SUPPLIED MATERIAL below:
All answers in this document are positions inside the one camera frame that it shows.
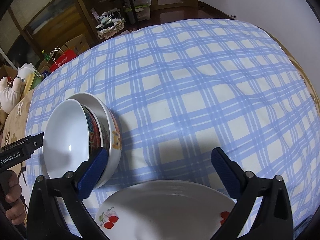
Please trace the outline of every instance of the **bag handle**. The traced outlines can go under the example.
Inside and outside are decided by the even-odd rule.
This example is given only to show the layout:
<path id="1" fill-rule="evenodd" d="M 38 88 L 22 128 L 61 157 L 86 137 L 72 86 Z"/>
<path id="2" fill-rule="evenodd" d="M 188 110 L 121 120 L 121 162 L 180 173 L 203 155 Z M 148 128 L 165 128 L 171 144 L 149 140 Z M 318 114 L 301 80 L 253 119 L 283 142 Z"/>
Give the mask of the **bag handle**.
<path id="1" fill-rule="evenodd" d="M 57 64 L 56 63 L 56 59 L 55 59 L 55 57 L 54 57 L 54 52 L 60 52 L 60 53 L 62 53 L 63 55 L 66 55 L 64 52 L 63 52 L 63 50 L 62 49 L 60 49 L 60 48 L 54 48 L 53 49 L 53 51 L 51 51 L 50 52 L 50 58 L 52 58 L 53 57 L 53 62 L 55 63 L 55 64 Z"/>

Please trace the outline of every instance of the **red cherry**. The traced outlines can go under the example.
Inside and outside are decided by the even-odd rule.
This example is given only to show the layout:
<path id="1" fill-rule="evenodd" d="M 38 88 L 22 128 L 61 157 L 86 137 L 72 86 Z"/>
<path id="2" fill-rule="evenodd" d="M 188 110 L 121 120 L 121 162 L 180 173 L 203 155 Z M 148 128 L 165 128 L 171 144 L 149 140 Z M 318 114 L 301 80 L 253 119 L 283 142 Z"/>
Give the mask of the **red cherry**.
<path id="1" fill-rule="evenodd" d="M 109 217 L 109 221 L 112 222 L 112 223 L 116 223 L 118 220 L 119 220 L 119 218 L 116 217 L 116 216 Z"/>
<path id="2" fill-rule="evenodd" d="M 221 212 L 220 216 L 224 219 L 227 219 L 227 217 L 230 215 L 230 212 L 228 211 L 223 211 Z"/>
<path id="3" fill-rule="evenodd" d="M 114 226 L 114 223 L 108 221 L 103 225 L 106 229 L 111 229 Z"/>

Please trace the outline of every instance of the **green bottle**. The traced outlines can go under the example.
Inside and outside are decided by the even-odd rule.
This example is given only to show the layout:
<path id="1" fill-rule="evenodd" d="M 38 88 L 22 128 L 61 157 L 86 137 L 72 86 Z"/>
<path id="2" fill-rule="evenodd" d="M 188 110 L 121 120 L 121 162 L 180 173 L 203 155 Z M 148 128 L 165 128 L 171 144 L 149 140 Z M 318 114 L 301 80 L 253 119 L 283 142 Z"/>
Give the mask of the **green bottle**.
<path id="1" fill-rule="evenodd" d="M 49 62 L 49 60 L 50 60 L 50 58 L 51 58 L 50 55 L 47 54 L 47 53 L 45 53 L 44 50 L 43 50 L 41 53 L 43 54 L 45 61 L 46 61 L 46 62 Z"/>

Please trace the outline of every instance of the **baseboard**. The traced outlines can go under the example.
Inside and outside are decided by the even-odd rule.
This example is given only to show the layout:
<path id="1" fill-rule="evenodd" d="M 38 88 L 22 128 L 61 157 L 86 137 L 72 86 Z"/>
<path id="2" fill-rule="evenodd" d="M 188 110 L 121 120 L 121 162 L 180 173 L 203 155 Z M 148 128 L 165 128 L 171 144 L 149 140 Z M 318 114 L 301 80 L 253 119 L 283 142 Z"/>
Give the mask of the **baseboard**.
<path id="1" fill-rule="evenodd" d="M 230 20 L 234 20 L 230 15 L 218 10 L 217 8 L 215 7 L 212 7 L 211 5 L 207 4 L 207 3 L 204 3 L 204 2 L 198 2 L 198 6 L 199 7 L 203 7 L 205 9 L 207 9 L 208 11 L 212 11 L 213 13 L 216 13 L 217 11 L 219 11 L 221 14 L 223 14 L 227 19 L 230 19 Z"/>

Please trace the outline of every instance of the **black table leg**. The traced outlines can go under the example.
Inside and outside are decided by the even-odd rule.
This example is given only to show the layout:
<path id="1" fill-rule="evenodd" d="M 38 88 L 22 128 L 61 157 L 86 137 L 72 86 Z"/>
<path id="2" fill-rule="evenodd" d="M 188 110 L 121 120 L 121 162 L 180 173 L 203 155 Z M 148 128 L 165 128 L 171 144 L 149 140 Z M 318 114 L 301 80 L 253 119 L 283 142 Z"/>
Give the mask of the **black table leg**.
<path id="1" fill-rule="evenodd" d="M 138 21 L 138 16 L 137 16 L 136 9 L 134 7 L 133 1 L 132 0 L 129 0 L 129 1 L 130 1 L 130 6 L 131 6 L 132 13 L 133 13 L 133 17 L 134 17 L 134 20 L 135 20 L 136 25 L 137 25 L 137 29 L 139 29 L 140 26 L 139 26 L 139 21 Z"/>

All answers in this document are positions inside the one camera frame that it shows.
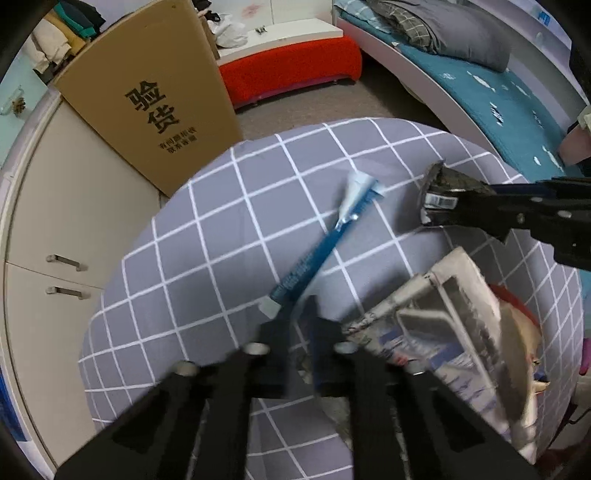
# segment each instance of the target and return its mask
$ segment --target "cardboard box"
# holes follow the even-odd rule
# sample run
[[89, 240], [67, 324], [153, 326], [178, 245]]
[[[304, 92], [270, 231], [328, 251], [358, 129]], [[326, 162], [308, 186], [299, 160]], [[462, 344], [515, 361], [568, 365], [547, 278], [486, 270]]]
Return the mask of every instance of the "cardboard box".
[[70, 63], [55, 86], [168, 196], [242, 140], [190, 0], [159, 0], [120, 20]]

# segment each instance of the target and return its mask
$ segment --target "plastic bag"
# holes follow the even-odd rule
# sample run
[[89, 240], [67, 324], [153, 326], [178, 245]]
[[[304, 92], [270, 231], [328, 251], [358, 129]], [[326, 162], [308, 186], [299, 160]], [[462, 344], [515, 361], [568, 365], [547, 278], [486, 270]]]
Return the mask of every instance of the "plastic bag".
[[207, 21], [213, 36], [216, 39], [216, 45], [225, 48], [242, 47], [248, 41], [246, 25], [240, 22], [232, 21], [230, 14], [220, 14], [221, 21], [218, 23]]

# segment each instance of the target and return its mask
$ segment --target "red object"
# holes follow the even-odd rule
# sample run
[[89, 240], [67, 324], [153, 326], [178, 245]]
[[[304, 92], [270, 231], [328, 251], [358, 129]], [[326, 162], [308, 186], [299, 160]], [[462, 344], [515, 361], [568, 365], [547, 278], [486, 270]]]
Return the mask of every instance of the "red object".
[[235, 108], [303, 86], [361, 76], [361, 51], [349, 37], [272, 48], [220, 66]]
[[523, 315], [528, 317], [532, 323], [540, 328], [540, 323], [538, 319], [531, 313], [531, 310], [526, 307], [521, 300], [518, 299], [515, 295], [513, 295], [509, 290], [501, 285], [488, 285], [492, 292], [495, 294], [496, 298], [503, 300], [507, 303], [511, 303], [517, 310], [519, 310]]

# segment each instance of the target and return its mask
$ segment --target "metal handle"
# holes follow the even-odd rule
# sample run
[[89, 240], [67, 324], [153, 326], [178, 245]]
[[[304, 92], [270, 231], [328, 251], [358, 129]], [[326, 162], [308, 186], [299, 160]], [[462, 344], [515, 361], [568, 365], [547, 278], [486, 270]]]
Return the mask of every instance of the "metal handle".
[[77, 272], [86, 270], [86, 267], [84, 267], [84, 265], [81, 265], [79, 262], [70, 260], [66, 257], [60, 257], [59, 255], [47, 255], [47, 258], [45, 260], [47, 260], [48, 262], [59, 262], [66, 265], [71, 265], [72, 267], [76, 267]]
[[61, 293], [62, 295], [71, 295], [73, 297], [78, 297], [78, 300], [84, 300], [87, 298], [81, 291], [78, 290], [70, 290], [69, 288], [61, 288], [61, 287], [47, 287], [45, 293], [48, 295], [53, 295], [54, 293]]

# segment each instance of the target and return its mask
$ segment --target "folded bedding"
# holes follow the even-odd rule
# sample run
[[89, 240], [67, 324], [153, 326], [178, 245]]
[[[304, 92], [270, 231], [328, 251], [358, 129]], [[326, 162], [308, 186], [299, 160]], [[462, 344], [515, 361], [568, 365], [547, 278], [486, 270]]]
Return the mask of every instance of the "folded bedding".
[[442, 0], [367, 0], [409, 44], [503, 72], [511, 46], [486, 12]]

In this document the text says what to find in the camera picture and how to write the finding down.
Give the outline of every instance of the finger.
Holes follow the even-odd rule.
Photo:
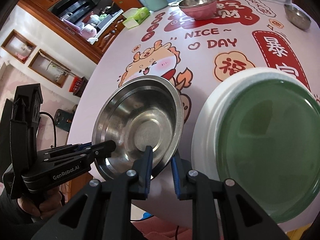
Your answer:
[[[36,205],[27,197],[22,196],[18,199],[19,207],[30,215],[35,217],[40,217],[40,211],[37,209]]]
[[[57,186],[57,187],[54,187],[54,188],[48,190],[48,191],[47,191],[47,195],[48,195],[48,196],[52,196],[52,195],[56,194],[56,193],[59,192],[59,191],[60,191],[60,187]]]
[[[62,196],[60,192],[57,192],[56,194],[50,196],[47,200],[45,200],[39,205],[40,211],[48,212],[56,209],[59,206],[59,204],[61,204],[61,199]]]
[[[48,211],[48,212],[42,212],[41,213],[41,219],[42,220],[48,220],[50,217],[52,217],[55,213],[57,213],[59,210],[60,210],[60,208],[62,208],[62,205],[61,205],[61,203],[60,203],[60,205],[56,208],[56,209],[54,209],[54,210],[51,210],[51,211]]]

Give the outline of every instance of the teal canister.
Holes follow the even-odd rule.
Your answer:
[[[147,8],[150,11],[159,11],[168,6],[167,0],[144,0]]]

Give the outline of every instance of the screw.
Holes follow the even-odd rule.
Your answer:
[[[232,187],[235,185],[235,181],[233,179],[226,179],[225,184],[229,187]]]
[[[135,171],[135,170],[128,170],[127,171],[127,175],[129,176],[129,177],[133,177],[133,176],[135,176],[137,174],[137,172]]]
[[[191,171],[188,172],[188,174],[191,177],[196,177],[196,176],[198,176],[199,173],[196,170],[191,170]]]
[[[97,187],[99,185],[99,181],[97,179],[92,179],[89,181],[89,185],[91,187]]]

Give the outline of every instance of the pink cloth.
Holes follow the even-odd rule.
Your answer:
[[[148,240],[175,240],[177,225],[161,220],[157,217],[151,217],[144,221],[134,222],[133,225],[142,232]],[[178,240],[191,240],[192,230],[179,227]]]

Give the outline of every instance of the small metal bowl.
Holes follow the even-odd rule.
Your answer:
[[[110,158],[95,161],[100,175],[116,178],[151,145],[157,176],[177,150],[183,121],[180,95],[168,80],[147,75],[125,83],[104,104],[93,128],[93,144],[116,142]]]
[[[196,8],[205,4],[210,4],[216,0],[183,0],[179,3],[180,9]]]
[[[288,4],[284,5],[284,10],[289,22],[291,22],[294,26],[302,30],[307,30],[310,28],[311,20],[304,12]]]

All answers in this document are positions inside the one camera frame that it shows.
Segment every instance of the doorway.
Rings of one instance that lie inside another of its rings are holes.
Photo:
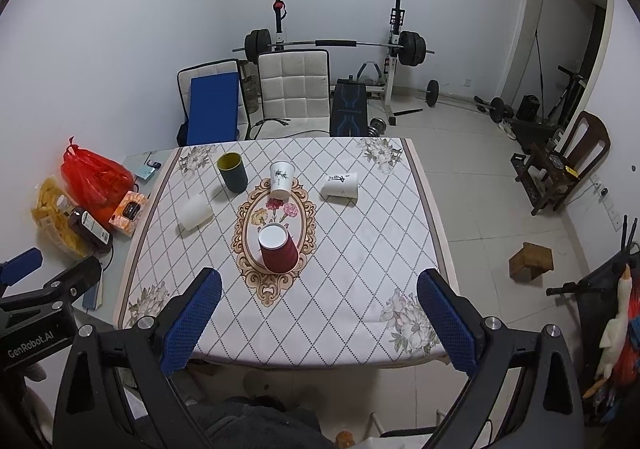
[[[523,0],[501,94],[516,116],[567,129],[600,71],[612,10],[612,0]]]

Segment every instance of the bottle label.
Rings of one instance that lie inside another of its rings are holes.
[[[109,243],[109,233],[104,229],[102,225],[100,225],[97,221],[94,220],[94,217],[91,216],[87,211],[82,213],[82,225],[84,225],[87,230],[91,231],[91,233],[102,243],[108,245]]]

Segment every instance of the dark brown bottle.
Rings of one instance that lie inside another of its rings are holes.
[[[74,207],[64,195],[58,198],[56,206],[68,217],[69,227],[86,241],[98,254],[107,254],[113,246],[113,236],[105,230],[87,210]]]

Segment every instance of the shoe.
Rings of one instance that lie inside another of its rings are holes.
[[[498,123],[498,128],[504,131],[507,134],[507,137],[509,137],[511,140],[516,140],[516,135],[513,133],[509,122],[500,121]]]

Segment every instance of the white cushioned chair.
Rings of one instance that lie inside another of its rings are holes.
[[[260,54],[258,76],[265,121],[254,138],[277,139],[293,134],[327,136],[329,53],[326,50],[283,50]],[[287,125],[269,119],[283,119]]]
[[[238,79],[241,79],[242,72],[238,59],[223,59],[211,63],[203,63],[190,68],[185,68],[178,72],[178,90],[182,100],[182,109],[185,118],[188,118],[191,103],[191,79],[194,77],[205,77],[207,75],[226,74],[238,72]],[[244,102],[244,92],[242,92],[242,81],[238,90],[238,130],[240,135],[238,140],[248,140],[251,122],[249,121],[246,103]]]

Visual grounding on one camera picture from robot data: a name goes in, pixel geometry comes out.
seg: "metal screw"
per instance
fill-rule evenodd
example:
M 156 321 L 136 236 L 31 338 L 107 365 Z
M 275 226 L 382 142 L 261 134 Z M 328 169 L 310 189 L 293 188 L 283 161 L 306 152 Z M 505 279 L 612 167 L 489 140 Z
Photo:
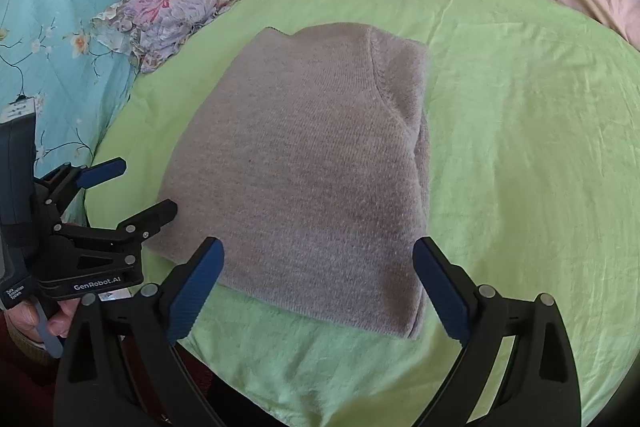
End of SUPPLIED MATERIAL.
* **WHAT THIS TASK INVOLVES**
Go through the data above and copy each line in which "traced" appears.

* **TASK RESPONSE**
Please trace the outline of every instance of the **bag handle**. The traced outlines can go under the example.
Please trace the outline of every instance of the **red cherry**. The traced outlines can go under the example.
Please trace the outline of every instance of the **green bottle**. The traced outlines can go under the example.
Please trace the outline of every instance of the **baseboard**. The traced outlines can go under the example.
Please trace the outline of every instance of the **black table leg**. The traced outlines can go under the example.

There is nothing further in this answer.